The daily fantasy sports (DFS) operator and B2B provider, DraftDay, has announced the launch of Draftstars – their new Australian venture. The DFS site is being launched under a partnership between, CrownBet, Austalia’s only online bookmaker that has total local ownership and their ESPN rival, Fox Sports Australia, owned by News Corporation Australia.
A new regulated market?
Rich Robers, the CEO of DraftDay expressed his excitement towards this new venture and said, “DraftDay is excited to be partnering with Draftstars to launch the defining daily fantasy sports website in Australia. DraftDay’s award-winning platform and B2B expertise will provide Draftstars with a market-leading daily fantasy sports technology platform, incorporating essential consumer-protection tools to enhance the player experience and increase brand loyalty.”
With this new operation, Draftstars plans to offer contests based on the Australian Football League (AFL), to begin with; and later expand to include matched for the National Rugby League (NRL) and the National Basketball League (NBL).
Draftstars is already making waves in Australia as they have already acquired a deal to be the Official Daily Sports Partner for the AFL.
Australia is crazy about sports and betting
Draftstars CEO, Matt Sanders is confident that Australia will be a good fit for fantasy sports. He said in a press release, “As Australians, we love our sport, we love to compete and we love to test our knowledge of sports against our mates. Anyone who lives and breathes AFL will love Draftstars for the exciting and engaging digital sporting experience our platform will deliver”.
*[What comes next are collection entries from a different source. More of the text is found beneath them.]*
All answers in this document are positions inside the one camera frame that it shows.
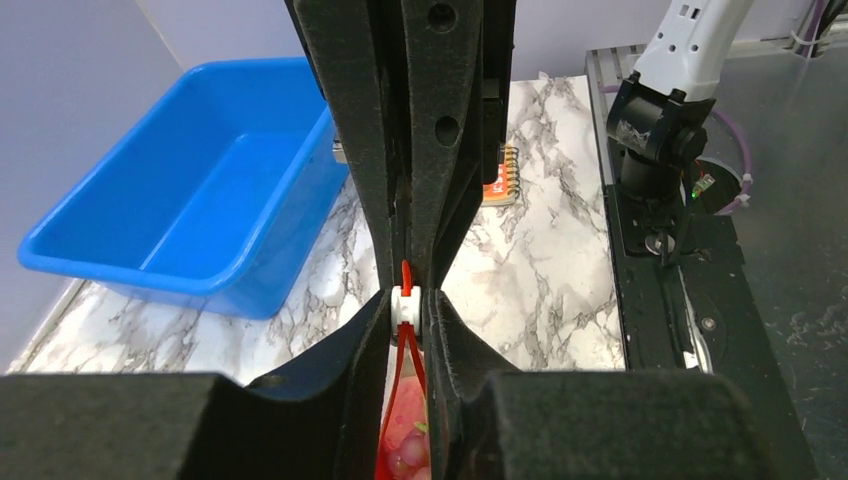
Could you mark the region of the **blue plastic bin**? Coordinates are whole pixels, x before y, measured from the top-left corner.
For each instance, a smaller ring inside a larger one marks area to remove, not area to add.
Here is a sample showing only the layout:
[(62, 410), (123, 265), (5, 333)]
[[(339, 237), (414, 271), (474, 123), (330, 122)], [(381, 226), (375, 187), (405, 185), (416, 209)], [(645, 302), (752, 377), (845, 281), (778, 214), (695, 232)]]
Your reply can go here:
[(30, 270), (131, 298), (265, 319), (348, 175), (303, 57), (185, 73), (25, 236)]

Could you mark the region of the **red grape bunch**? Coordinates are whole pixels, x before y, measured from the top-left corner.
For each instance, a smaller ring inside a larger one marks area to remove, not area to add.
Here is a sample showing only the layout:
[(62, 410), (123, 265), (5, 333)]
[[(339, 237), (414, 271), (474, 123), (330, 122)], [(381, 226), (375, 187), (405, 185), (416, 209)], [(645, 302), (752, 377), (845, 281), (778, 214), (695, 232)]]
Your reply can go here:
[(429, 435), (414, 428), (398, 447), (388, 451), (385, 463), (391, 479), (430, 480)]

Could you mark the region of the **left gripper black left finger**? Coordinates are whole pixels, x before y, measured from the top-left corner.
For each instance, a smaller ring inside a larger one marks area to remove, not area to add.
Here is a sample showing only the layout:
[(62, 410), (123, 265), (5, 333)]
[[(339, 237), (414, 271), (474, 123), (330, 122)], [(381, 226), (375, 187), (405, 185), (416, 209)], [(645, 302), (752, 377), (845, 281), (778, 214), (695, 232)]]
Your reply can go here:
[(241, 386), (217, 373), (1, 380), (5, 479), (370, 479), (391, 335), (376, 293)]

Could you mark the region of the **clear zip top bag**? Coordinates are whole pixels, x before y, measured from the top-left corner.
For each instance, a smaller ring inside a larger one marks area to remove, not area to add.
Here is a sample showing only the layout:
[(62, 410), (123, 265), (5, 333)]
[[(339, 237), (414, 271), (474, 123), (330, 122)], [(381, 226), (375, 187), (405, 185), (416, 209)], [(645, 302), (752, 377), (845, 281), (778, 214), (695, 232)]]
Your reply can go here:
[(427, 375), (422, 353), (422, 290), (414, 282), (409, 263), (401, 262), (401, 283), (391, 290), (391, 321), (394, 349), (391, 389), (384, 402), (384, 415), (377, 448), (374, 477), (391, 479), (385, 460), (414, 428), (429, 435)]

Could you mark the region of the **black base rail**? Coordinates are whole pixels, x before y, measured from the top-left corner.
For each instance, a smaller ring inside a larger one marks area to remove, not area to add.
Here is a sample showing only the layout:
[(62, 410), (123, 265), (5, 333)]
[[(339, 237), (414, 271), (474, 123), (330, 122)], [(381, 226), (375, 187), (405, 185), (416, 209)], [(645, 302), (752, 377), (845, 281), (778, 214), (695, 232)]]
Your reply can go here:
[(692, 333), (706, 343), (711, 371), (738, 387), (753, 410), (782, 479), (815, 479), (818, 470), (743, 271), (744, 256), (727, 217), (695, 215), (689, 253), (672, 267), (625, 246), (630, 202), (603, 189), (625, 365), (683, 368)]

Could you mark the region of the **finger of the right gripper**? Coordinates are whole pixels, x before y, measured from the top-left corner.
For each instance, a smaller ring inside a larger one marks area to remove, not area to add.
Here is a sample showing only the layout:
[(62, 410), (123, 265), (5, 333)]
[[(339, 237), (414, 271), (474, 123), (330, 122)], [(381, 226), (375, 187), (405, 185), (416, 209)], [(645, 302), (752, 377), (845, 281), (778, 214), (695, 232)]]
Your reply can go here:
[(439, 288), (497, 175), (516, 4), (404, 1), (410, 134), (408, 261)]

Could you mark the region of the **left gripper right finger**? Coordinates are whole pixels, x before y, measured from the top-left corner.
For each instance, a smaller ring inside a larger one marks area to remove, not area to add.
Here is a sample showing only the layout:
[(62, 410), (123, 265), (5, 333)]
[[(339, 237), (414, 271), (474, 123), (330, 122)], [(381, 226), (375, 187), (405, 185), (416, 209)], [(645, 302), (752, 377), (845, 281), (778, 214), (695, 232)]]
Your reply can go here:
[(423, 297), (436, 479), (814, 479), (804, 438), (718, 375), (523, 371)]

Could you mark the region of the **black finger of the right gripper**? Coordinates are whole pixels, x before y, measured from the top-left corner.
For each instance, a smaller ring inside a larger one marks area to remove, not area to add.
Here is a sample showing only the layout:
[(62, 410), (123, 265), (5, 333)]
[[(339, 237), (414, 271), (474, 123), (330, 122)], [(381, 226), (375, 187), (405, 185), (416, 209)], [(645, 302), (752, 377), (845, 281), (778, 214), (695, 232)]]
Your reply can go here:
[(373, 242), (379, 285), (395, 282), (387, 134), (366, 1), (288, 1), (346, 155)]

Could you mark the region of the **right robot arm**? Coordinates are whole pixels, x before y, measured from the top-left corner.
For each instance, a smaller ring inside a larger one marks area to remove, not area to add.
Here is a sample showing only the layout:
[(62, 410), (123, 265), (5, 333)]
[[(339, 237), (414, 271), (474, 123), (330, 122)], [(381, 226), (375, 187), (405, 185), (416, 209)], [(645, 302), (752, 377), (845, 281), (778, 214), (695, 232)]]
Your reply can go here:
[[(438, 289), (497, 175), (506, 138), (513, 1), (291, 1), (334, 118), (382, 288)], [(675, 1), (622, 82), (608, 135), (668, 197), (706, 143), (703, 122), (747, 1)]]

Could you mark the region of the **orange snack packet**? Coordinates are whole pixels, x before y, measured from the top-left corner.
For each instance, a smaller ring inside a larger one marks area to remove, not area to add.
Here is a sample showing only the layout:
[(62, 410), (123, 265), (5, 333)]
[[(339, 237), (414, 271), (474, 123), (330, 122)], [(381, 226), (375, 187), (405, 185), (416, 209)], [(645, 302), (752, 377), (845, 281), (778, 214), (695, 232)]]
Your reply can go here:
[(502, 207), (514, 204), (521, 192), (519, 150), (511, 145), (501, 148), (496, 180), (483, 187), (483, 207)]

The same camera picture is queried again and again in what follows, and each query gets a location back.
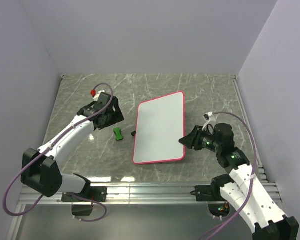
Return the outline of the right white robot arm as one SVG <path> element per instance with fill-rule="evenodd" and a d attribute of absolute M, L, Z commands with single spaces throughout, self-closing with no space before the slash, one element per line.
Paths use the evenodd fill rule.
<path fill-rule="evenodd" d="M 199 151 L 210 150 L 226 174 L 211 181 L 210 194 L 216 200 L 225 200 L 249 226 L 254 240 L 295 240 L 299 223 L 287 216 L 270 197 L 254 172 L 253 164 L 235 146 L 234 133 L 229 124 L 219 123 L 209 131 L 195 126 L 179 143 Z"/>

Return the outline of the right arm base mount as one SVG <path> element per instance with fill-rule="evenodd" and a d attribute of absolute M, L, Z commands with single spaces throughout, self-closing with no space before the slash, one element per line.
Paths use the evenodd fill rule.
<path fill-rule="evenodd" d="M 214 192 L 210 185 L 196 185 L 190 192 L 196 202 L 207 203 L 208 213 L 215 219 L 222 221 L 231 216 L 231 206 L 228 201 Z"/>

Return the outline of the pink framed whiteboard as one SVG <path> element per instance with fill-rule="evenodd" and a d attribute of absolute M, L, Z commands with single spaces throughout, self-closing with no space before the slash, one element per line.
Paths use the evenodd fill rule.
<path fill-rule="evenodd" d="M 185 93 L 177 91 L 139 104 L 132 161 L 136 165 L 177 162 L 186 155 Z"/>

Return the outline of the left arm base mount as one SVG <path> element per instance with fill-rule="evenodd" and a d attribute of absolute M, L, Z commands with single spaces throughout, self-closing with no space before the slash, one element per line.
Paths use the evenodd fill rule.
<path fill-rule="evenodd" d="M 61 197 L 62 203 L 71 203 L 71 213 L 74 219 L 82 222 L 96 222 L 103 219 L 108 209 L 105 206 L 108 188 L 106 186 L 91 186 L 81 193 L 64 192 Z M 96 219 L 85 219 L 90 217 L 96 206 L 104 209 L 104 213 Z"/>

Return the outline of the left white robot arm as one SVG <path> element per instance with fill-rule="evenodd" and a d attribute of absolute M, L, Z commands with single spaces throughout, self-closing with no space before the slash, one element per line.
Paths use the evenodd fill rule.
<path fill-rule="evenodd" d="M 37 150 L 29 148 L 25 151 L 22 167 L 26 170 L 21 174 L 21 182 L 45 197 L 73 193 L 79 201 L 88 200 L 91 181 L 76 173 L 63 174 L 61 163 L 85 137 L 123 120 L 118 98 L 101 91 L 96 100 L 82 107 L 52 140 Z"/>

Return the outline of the green whiteboard eraser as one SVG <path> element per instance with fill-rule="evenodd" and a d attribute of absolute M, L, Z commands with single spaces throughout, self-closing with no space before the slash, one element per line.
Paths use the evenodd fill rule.
<path fill-rule="evenodd" d="M 113 129 L 113 132 L 115 134 L 115 140 L 116 141 L 122 141 L 124 139 L 123 135 L 122 135 L 122 130 L 120 127 L 115 127 Z"/>

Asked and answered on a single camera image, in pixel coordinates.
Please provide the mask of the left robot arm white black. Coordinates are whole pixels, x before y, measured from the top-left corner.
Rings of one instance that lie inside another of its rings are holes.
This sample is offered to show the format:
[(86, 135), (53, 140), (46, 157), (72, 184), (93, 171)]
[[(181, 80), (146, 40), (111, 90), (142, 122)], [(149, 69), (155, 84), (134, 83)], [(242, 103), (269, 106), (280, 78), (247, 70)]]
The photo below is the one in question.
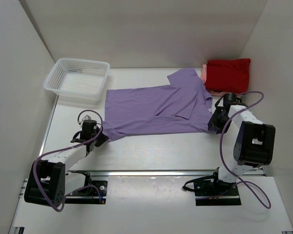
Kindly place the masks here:
[(102, 201), (90, 173), (71, 168), (107, 142), (108, 137), (103, 134), (103, 126), (95, 120), (83, 120), (81, 128), (69, 147), (46, 153), (34, 161), (23, 195), (25, 202), (49, 206), (60, 212), (69, 195), (94, 192)]

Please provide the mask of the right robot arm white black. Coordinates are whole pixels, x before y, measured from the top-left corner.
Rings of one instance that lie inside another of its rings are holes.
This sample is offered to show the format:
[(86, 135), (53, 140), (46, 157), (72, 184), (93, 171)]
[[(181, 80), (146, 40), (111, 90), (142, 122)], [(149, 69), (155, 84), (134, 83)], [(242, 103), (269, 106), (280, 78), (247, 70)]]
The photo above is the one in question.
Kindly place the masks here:
[(236, 186), (236, 181), (245, 172), (271, 163), (275, 127), (258, 120), (237, 94), (228, 93), (216, 102), (208, 130), (219, 134), (223, 141), (231, 123), (239, 129), (232, 161), (224, 162), (212, 175), (188, 181), (194, 187), (184, 185), (184, 191), (202, 191), (209, 199), (224, 195)]

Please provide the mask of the purple t shirt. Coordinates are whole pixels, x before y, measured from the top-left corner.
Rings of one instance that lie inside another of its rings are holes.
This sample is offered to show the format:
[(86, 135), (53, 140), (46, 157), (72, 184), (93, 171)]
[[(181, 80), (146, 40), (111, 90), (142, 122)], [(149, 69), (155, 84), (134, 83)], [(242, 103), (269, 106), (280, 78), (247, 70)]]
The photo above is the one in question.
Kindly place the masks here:
[(103, 133), (110, 141), (208, 131), (212, 96), (195, 69), (183, 68), (167, 78), (168, 85), (107, 91)]

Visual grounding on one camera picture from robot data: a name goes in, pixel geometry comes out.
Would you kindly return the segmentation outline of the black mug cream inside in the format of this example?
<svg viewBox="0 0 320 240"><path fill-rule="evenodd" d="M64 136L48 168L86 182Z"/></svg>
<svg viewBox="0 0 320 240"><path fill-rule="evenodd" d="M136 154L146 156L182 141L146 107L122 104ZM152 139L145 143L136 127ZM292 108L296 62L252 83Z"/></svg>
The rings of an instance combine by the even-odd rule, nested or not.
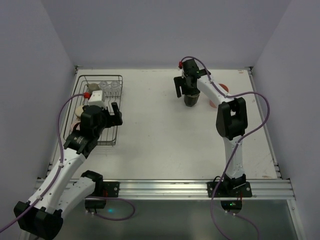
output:
<svg viewBox="0 0 320 240"><path fill-rule="evenodd" d="M184 104L187 107L193 107L198 102L199 96L200 96L200 93L193 94L193 95L185 94L183 97Z"/></svg>

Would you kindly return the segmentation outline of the pink mug with handle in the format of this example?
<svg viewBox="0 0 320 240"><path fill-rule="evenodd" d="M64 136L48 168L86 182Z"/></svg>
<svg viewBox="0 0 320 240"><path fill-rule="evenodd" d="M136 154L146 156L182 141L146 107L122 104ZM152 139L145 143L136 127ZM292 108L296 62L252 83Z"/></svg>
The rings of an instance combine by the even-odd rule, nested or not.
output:
<svg viewBox="0 0 320 240"><path fill-rule="evenodd" d="M70 132L72 133L74 130L79 131L80 130L80 121L75 121L70 126Z"/></svg>

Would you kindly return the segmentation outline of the clear glass cup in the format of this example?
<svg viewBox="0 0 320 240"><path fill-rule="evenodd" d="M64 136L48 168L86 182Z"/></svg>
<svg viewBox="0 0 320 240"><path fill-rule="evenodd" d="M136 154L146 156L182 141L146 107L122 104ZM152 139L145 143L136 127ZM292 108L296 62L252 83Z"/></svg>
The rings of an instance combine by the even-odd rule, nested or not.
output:
<svg viewBox="0 0 320 240"><path fill-rule="evenodd" d="M108 93L110 91L110 85L107 81L103 80L99 83L99 88L105 92Z"/></svg>
<svg viewBox="0 0 320 240"><path fill-rule="evenodd" d="M118 94L121 91L121 84L118 80L114 80L110 83L111 92Z"/></svg>

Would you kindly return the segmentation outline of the beige cup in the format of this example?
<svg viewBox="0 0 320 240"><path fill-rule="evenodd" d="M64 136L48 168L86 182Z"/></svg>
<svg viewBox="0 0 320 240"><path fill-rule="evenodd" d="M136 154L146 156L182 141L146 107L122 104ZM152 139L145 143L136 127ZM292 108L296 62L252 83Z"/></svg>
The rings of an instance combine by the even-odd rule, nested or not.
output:
<svg viewBox="0 0 320 240"><path fill-rule="evenodd" d="M83 112L84 112L84 105L80 105L75 109L74 115L78 121L81 119L81 115Z"/></svg>

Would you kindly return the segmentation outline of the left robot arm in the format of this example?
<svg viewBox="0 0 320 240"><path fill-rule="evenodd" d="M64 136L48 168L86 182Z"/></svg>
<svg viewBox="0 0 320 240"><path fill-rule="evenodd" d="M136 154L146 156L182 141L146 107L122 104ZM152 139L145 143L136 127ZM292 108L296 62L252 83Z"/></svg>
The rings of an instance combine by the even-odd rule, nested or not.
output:
<svg viewBox="0 0 320 240"><path fill-rule="evenodd" d="M62 228L66 215L87 196L102 197L103 176L87 170L69 190L65 190L77 169L97 146L104 129L123 124L116 102L113 113L97 105L85 105L79 127L66 138L60 159L38 190L27 202L14 207L19 227L44 240L53 240Z"/></svg>

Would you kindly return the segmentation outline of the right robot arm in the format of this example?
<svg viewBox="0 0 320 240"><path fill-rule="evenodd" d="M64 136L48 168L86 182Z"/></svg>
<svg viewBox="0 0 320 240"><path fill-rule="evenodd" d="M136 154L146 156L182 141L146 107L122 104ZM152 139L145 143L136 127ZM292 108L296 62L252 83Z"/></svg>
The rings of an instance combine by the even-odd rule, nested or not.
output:
<svg viewBox="0 0 320 240"><path fill-rule="evenodd" d="M247 181L241 146L248 127L246 101L232 97L215 84L210 72L200 69L194 57L182 58L178 67L181 76L173 79L177 97L183 97L184 104L193 107L203 93L217 108L215 127L224 142L226 164L221 178L208 182L208 195L213 198L238 194Z"/></svg>

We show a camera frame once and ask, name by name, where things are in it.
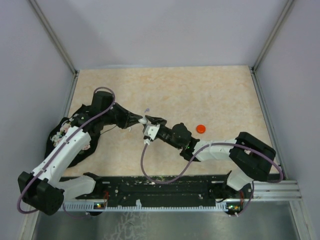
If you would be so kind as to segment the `white earbud charging case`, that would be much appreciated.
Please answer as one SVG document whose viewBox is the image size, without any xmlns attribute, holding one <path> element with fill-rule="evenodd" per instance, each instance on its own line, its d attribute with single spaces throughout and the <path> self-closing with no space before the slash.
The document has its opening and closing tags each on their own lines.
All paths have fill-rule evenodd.
<svg viewBox="0 0 320 240">
<path fill-rule="evenodd" d="M 148 119 L 144 116 L 141 119 L 138 120 L 139 123 L 145 125 L 148 123 Z"/>
</svg>

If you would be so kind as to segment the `orange earbud charging case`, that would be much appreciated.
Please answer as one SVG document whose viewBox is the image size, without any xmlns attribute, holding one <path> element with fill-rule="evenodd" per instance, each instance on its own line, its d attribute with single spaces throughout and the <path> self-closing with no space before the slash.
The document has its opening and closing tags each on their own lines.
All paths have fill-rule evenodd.
<svg viewBox="0 0 320 240">
<path fill-rule="evenodd" d="M 199 134 L 203 134 L 206 132 L 206 126 L 203 125 L 203 124 L 199 124 L 196 126 L 196 131 L 199 133 Z"/>
</svg>

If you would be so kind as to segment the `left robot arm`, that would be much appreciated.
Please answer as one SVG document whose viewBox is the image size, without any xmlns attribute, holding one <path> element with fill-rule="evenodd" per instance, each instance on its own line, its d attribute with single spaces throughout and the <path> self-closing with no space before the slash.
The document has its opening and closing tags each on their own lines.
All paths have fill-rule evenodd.
<svg viewBox="0 0 320 240">
<path fill-rule="evenodd" d="M 16 208 L 21 214 L 40 211 L 51 216 L 69 200 L 84 195 L 101 197 L 104 192 L 101 177 L 86 172 L 61 181 L 63 173 L 95 152 L 104 126 L 127 129 L 136 124 L 145 125 L 148 120 L 119 105 L 110 88 L 98 87 L 91 104 L 81 106 L 65 122 L 69 127 L 62 127 L 62 133 L 53 136 L 53 149 L 45 159 L 31 172 L 23 171 L 17 179 L 20 195 Z"/>
</svg>

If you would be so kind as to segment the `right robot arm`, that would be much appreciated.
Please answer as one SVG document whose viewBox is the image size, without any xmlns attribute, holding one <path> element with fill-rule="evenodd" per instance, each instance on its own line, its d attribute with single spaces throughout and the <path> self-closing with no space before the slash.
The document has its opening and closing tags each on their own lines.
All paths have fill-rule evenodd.
<svg viewBox="0 0 320 240">
<path fill-rule="evenodd" d="M 228 174 L 223 185 L 223 192 L 229 198 L 235 198 L 246 184 L 268 181 L 276 151 L 248 132 L 240 132 L 236 138 L 221 142 L 204 141 L 194 138 L 183 123 L 169 128 L 165 119 L 149 115 L 139 123 L 143 125 L 146 145 L 161 140 L 178 149 L 180 156 L 188 162 L 232 161 L 236 169 Z"/>
</svg>

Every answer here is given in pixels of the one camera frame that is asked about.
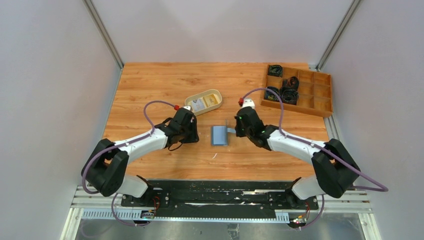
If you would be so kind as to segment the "blue leather card holder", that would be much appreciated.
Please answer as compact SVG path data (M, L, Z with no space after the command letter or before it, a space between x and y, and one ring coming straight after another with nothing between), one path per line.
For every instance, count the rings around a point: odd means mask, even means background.
M224 125L213 125L210 129L210 144L214 147L226 147L229 145L229 134L236 134L233 127L228 126L225 121Z

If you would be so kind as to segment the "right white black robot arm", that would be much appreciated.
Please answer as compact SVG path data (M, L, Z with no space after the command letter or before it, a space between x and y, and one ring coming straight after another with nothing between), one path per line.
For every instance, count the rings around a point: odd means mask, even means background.
M250 106L241 108L234 118L237 137L246 137L259 148L289 154L312 165L313 175L295 179L284 191L286 204L292 209L318 195L339 199L359 177L360 168L337 139L315 141L265 125Z

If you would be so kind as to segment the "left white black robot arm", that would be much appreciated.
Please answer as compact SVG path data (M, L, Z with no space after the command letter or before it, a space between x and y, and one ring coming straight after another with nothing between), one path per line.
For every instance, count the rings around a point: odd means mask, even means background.
M89 183L104 197L121 194L133 197L140 206L149 206L156 198L154 187L141 176L126 173L134 160L144 155L184 144L197 143L197 118L189 109L179 108L173 117L157 124L151 131L132 138L113 142L107 138L100 140L81 170L83 183Z

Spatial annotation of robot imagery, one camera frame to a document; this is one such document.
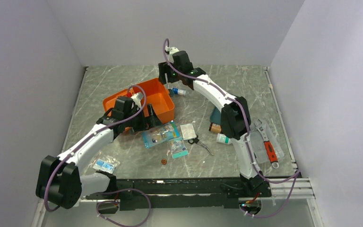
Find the orange medicine box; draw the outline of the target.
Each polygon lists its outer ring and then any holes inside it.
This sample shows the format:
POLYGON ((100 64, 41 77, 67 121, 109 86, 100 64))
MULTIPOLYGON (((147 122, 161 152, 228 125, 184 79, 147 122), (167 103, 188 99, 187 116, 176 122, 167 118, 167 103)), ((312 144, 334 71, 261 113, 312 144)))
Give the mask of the orange medicine box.
MULTIPOLYGON (((120 96, 126 96, 127 92, 137 93, 142 92, 144 98, 141 101, 142 107, 141 110, 144 112, 145 120, 148 117, 147 105, 151 104, 153 109, 162 122, 162 125, 168 123, 175 118, 174 108, 175 104, 173 103, 169 91, 162 85, 158 79, 150 79, 144 82, 137 84, 135 87, 124 89, 114 95, 111 95, 103 100, 104 107, 104 116, 102 119, 98 121, 98 123, 108 124, 108 120, 106 119, 106 112, 109 108, 114 107, 115 100, 120 96)), ((127 128, 125 131, 132 131, 131 128, 127 128)))

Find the clear zip bag white pads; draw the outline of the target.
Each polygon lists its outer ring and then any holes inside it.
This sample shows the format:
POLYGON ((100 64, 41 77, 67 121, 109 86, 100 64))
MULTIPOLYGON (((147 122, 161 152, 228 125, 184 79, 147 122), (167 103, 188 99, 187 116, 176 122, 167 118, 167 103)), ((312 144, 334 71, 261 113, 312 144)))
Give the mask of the clear zip bag white pads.
POLYGON ((196 133, 192 123, 180 125, 181 134, 184 140, 190 140, 196 138, 196 133))

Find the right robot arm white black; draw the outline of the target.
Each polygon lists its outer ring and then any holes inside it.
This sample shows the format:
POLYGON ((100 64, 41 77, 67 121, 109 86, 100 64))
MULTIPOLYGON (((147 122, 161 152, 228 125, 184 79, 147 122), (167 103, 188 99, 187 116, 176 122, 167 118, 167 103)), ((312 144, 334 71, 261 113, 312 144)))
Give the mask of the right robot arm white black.
POLYGON ((240 181, 237 191, 249 197, 270 197, 270 185, 262 178, 262 172, 254 160, 250 141, 251 119, 246 99, 229 94, 204 70, 195 68, 185 51, 165 47, 163 54, 165 61, 158 65, 160 82, 166 84, 182 81, 220 111, 221 129, 230 139, 239 162, 240 181))

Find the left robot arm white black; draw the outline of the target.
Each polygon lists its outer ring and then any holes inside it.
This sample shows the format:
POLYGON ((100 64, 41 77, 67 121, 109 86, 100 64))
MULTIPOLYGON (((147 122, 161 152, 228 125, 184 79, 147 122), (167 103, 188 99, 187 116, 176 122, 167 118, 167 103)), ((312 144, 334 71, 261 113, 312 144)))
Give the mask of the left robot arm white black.
POLYGON ((152 104, 141 104, 126 96, 118 97, 114 107, 96 121, 86 136, 58 156, 48 155, 41 161, 36 196, 45 203, 65 209, 75 206, 79 198, 95 193, 106 199, 112 198, 118 189, 115 175, 98 170, 81 176, 80 170, 126 129, 146 131, 160 125, 162 122, 152 104))
DraftDay Gaming boast that their players can access all their offerings no matter which media platform they choose to use. They have a strong web functionality and work on most devices from personal computers to tablets and smartphones; they also have an optimised iOS and Android platform making it easy for players to access their services from any mobile device; finally, DraftDay are currently in the process of developing and releasing a new app. The company is said to be bringing all these services to the Australian market but with a brand new and personalised look catering specifically to the taste of their new fans Down Under.
Although the rise of daily fantasy sports seems to always address the American market, DFS is not new to Australia either. A DFS site called Moneyball, is already present in Australia and Draftstars will face some competition from them.
Moneyball provides daily and weekly contests for the NRL, AFL, EPL, NFL, RWC and NBA; with a wagering license for all the Australian states and territories, they aim to provide contests that are specifically tailored for the Aussie market. Moneyball wishes to increase fan engagement through fantasy sports and in turn help grow participation in crowd attendance, viewership and club memberships.
Draftstars have also acquired the necessary permits to operate in Australia and their website indicates that they are “licensed and regulated by the Northern Territory Government of Australia.”
DraftDay/ Draftstars is the first operator to move from the USA market to the Australian. Both the Market leaders, DraftKings and FanDuel are yet to make such a move. However, DraftKings have already launched in the UK earlier this year and FanDuel is in the process of acquiring the necessary licenses and permits for their British expansion.
New territories with US issues in the back
With the DFS companies under so much stress from lawmakers in the USA, expanding and moving to other markets seem like the most logical step to stay in business.
Mondogoal, a soccer only fantasy sports company, founded in the Isle of Man, has expanded from the UK to USA, Spain, Germany, France the most recently Italy. The offer both free and real cash competitions and allow players to engage in head to head of multi league matches.
DraftDay has also suggested that their expansion into Australia and launch of Draftstars “is the first of many international opportunities that DraftDay has in development.”